Não porque acredito que devemos fazer uma grande "união pela democracia", nem muito menos porque acredito que essa democracia que vivemos é de fato democrática, me recuso a ser ingênua, mas não nego a realidade que percebo ao meu redor. O que vejo são mulheres sendo estupradas a cada 12 horas no Brasil, 150 mulheres assassinadas por dia, mulheres trans e travestis sendo ameaçadas cotidianamente, é urgente uma união.
Mas, há ainda puristas que acreditam que o problema são as bandeiras. Os partidos. A democracia. Para mim, o problema é o patriarcado e o entendimento de que não me interessa aonde vamos combate-lo, só que quero continuar viva, sem ser violentada, com respeito e dignidade, mesmo que somente em minha bolha esquerdista. Não é o que acontece.
Atire a primeira pedra quem nunca foi abusada, estuprada ou simplesmente desrespeitada por um homem que se auto-intitula de "esquerda radical". Vivemos um problema estrutural, meus caros.
Me enche os olhos de alegria ver mulheres negras e periféricas ocupando um espaço que é nosso por direito, o poder vigente - que não acredito ser o ideal, mas é o consolidado e o que realmente nos impede a ter o direito sobre nosso próprio corpo. Me enche os olhos ver Benedita em um ato pelas mulheres, porque ela, mulher preta e periférica já deve ter sofrido muito, assim como eu e tantas outras. Não me interessa se ela é ou não candidata a foda-se o quê, o que me enche de esperança é saber que essas mesmas mulheres que dizem estar lutando para que os movimentos sociais estejam dentro das decisões políticas, estejam de fato sendo coerentes com suas falas.

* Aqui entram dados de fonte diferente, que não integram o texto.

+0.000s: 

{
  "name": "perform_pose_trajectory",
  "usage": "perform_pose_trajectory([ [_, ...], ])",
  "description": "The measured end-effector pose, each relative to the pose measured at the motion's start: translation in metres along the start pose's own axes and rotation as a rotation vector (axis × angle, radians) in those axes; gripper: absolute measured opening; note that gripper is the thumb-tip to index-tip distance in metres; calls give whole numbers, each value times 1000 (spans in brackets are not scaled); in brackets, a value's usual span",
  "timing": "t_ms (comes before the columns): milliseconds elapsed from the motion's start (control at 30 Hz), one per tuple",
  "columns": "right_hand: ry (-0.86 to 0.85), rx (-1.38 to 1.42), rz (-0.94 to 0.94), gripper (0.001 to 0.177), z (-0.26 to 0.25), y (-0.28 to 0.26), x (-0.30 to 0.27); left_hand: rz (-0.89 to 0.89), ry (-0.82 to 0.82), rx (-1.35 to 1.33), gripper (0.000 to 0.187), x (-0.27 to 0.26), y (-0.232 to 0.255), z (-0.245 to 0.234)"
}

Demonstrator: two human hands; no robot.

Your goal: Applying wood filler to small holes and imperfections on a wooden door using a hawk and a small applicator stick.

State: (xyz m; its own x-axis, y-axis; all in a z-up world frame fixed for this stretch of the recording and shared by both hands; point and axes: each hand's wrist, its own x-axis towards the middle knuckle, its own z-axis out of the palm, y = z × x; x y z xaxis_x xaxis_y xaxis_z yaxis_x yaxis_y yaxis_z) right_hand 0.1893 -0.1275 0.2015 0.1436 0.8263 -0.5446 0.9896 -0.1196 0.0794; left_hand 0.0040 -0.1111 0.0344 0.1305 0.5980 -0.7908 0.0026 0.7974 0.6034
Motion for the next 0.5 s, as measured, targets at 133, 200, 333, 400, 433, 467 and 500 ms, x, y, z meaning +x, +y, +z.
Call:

Para mim, é sobre coerência. Me sinto desrespeitada em perceber que alguns candidatos - em sua SUMA maioria, homens brancos da "esquerda" - que usam das pautas progressistas como mote de campanha e nunca pisaram num ato, lado-a-lado com os movimentos sociais. Não é o ideal meus caros, eu sei que não é, mas pelo menos é menos hipócrita. E me desculpem, isso pra mim já é o suficiente, por agora.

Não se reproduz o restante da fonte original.